Но «южно-русский» джентльмен не унимался:
— А, может, вы в доле с этими кооперативщиками? Сидите в засаде у туалетов. У людей денег нет, им, может быть, на хлеб не хватает. А вы процент с платных туалетов имеете и живете неплохо?
— Закрой его в камеру, что ли? Весь мозг вынесет, — обратился к напарнику лейтенант.
— Камеры не резиновые, и так задержанных как селедки в бочке, — ответил лейтенант Серега и обратился к напарнику:
— Вася, меняемся, я задолбался уже с этими синяками.
Лейтенант Вася встал, уступив место за столом. Взял мужика за локоть и подвел к решетке. Остановился, некоторое время задумчиво смотрел на меня, потом спросил:
— Ты как? Не прибьешь этого ссыкуна?
Я неопределенно пожал плечами. Ситуация нереальная. Я все еще пытался вспомнить, с чего началась драка и с кем именно я дрался. Но кроме вокзального дурачка и растопыренных перед глазами птичьих когтей ничего внятного не мог вытащить из своей памяти. В голове крутились слова юродивого: «откопают-закопают, откопают-закопают»…
Лейтенант Вася, не дождавшись от меня ответа, решил не рисковать и вытолкнул мужика за дверь, которая, как я помнил по своей первой жизни, вела в длинный коридор с камерами предварительного задержания. Мы как-то с Вальком — в моей первой жизни — кстати, тоже после инцидента на вокзале, оказались здесь и мальчишник отпраздновать не получилось.
ППСники доставляли и доставляли задержанных, причина задержания уже вызывала ярость у лейтенантов.

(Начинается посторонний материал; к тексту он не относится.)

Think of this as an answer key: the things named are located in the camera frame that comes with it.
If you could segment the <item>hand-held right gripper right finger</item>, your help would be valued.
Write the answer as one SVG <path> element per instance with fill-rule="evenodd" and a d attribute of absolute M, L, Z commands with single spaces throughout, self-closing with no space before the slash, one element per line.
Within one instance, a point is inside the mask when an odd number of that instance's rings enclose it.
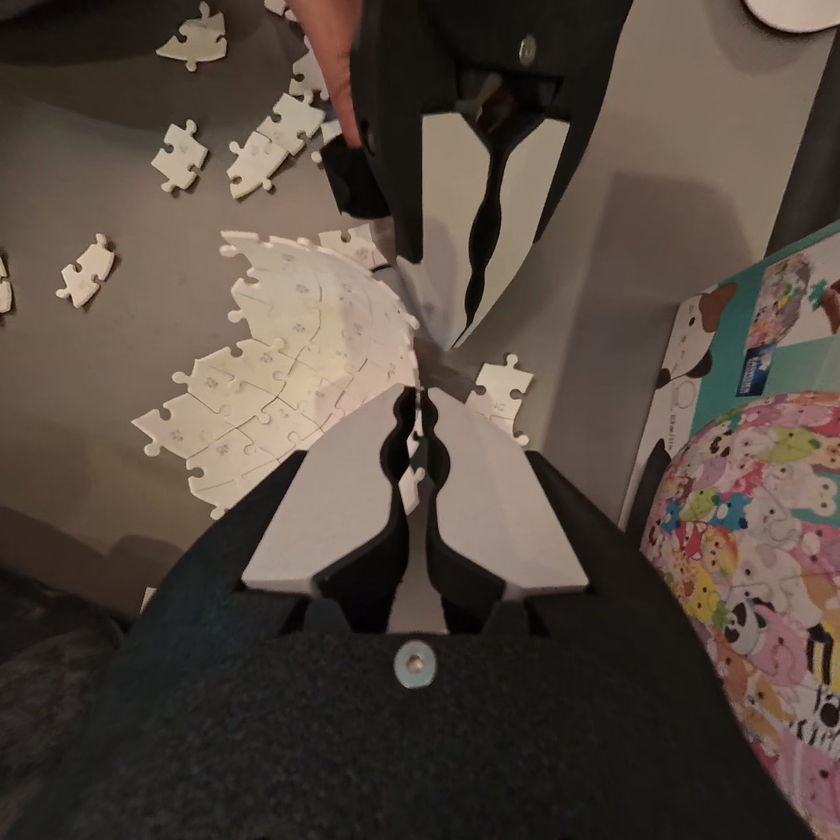
<path fill-rule="evenodd" d="M 588 588 L 526 450 L 437 387 L 425 392 L 425 438 L 427 574 L 450 633 L 479 633 L 504 602 Z"/>

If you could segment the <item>scattered loose puzzle pieces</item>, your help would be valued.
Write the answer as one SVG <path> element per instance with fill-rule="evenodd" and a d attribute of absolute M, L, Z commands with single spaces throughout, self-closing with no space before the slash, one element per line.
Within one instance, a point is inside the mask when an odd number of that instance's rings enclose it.
<path fill-rule="evenodd" d="M 2 257 L 17 289 L 118 212 L 228 194 L 230 134 L 267 110 L 302 41 L 263 2 L 2 2 Z"/>

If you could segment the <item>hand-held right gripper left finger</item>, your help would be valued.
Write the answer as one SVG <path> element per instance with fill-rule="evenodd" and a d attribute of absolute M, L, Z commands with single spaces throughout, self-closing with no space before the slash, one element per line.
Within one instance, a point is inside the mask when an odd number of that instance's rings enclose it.
<path fill-rule="evenodd" d="M 279 503 L 241 581 L 338 603 L 352 628 L 387 628 L 410 555 L 400 491 L 417 390 L 394 385 L 320 437 Z"/>

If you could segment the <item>white round object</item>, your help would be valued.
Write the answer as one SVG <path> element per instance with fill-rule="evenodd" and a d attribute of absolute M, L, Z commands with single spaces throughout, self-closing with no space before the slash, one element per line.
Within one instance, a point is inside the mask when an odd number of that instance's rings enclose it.
<path fill-rule="evenodd" d="M 788 35 L 809 35 L 839 26 L 839 1 L 742 1 L 762 24 Z"/>

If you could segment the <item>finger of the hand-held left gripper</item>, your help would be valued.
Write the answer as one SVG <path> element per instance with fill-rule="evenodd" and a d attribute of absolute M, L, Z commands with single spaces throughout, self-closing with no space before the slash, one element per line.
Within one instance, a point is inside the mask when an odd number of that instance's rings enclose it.
<path fill-rule="evenodd" d="M 466 313 L 469 239 L 487 193 L 490 154 L 457 112 L 425 115 L 422 145 L 423 258 L 399 256 L 396 264 L 431 339 L 453 349 L 473 329 Z"/>
<path fill-rule="evenodd" d="M 570 130 L 563 120 L 543 120 L 509 154 L 500 182 L 500 230 L 484 272 L 484 289 L 460 347 L 517 275 L 536 237 L 554 173 Z"/>

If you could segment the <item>colourful puzzle box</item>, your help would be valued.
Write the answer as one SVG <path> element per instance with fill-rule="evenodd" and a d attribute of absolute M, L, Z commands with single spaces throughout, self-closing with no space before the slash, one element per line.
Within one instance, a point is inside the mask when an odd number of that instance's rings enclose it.
<path fill-rule="evenodd" d="M 838 838 L 838 222 L 683 301 L 620 517 L 755 757 Z"/>

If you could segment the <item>person's left hand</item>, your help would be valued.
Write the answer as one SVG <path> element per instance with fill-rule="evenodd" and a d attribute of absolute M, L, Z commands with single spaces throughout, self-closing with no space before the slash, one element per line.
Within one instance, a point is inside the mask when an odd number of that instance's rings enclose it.
<path fill-rule="evenodd" d="M 322 71 L 346 144 L 361 147 L 354 115 L 350 56 L 362 1 L 290 1 Z"/>

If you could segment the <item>partly built puzzle ball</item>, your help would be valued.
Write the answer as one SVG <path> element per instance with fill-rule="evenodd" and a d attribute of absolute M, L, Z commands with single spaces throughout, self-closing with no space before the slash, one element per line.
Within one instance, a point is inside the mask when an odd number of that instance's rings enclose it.
<path fill-rule="evenodd" d="M 149 457 L 184 462 L 217 521 L 292 455 L 393 385 L 421 384 L 420 329 L 382 279 L 369 224 L 306 238 L 223 230 L 220 256 L 248 261 L 227 315 L 248 337 L 171 379 L 183 392 L 132 420 Z"/>

Их просто колотило после слов: «Справлял малую нужду в неположенном месте».
— Да вы охренели, что ли? — сорвался лейтенант Серега.
— Действительно, парни, умерьте немного пыл? — поддержал его лейтенант Вася. — План на сегодня выполнили и перевыполнили.
«Писающие мальчики», наконец-то, закончились. Не знаю, то ли милиционеры вняли просьбе коллег, то ли в наступающей темноте не могли разглядеть «нарушителей».
Один из дежурных щелкнул выключателем. Ртутные лампы дневного света залили помещение дежурки мертвенной синевой.
Воспоминания включились, словно лампа под потолком. Я вспомнил, что наткнулся на парня, бритого налысо, совершенно обычного, посмотрел в его темно-карие, почти черные глаза… И увидел птицу. Дальше все завертелось настолько быстро, что проанализировать случившееся не смог. Но зато вспомнил Петра. Он смотрел на меня, облокотившись на перила балкона второго этажа. И сразу возник законный вопрос: где этот чертов ботаник и почему я до сих пор здесь? Сорокину достаточно сделать один звонок, чтобы ситуация разрешилась.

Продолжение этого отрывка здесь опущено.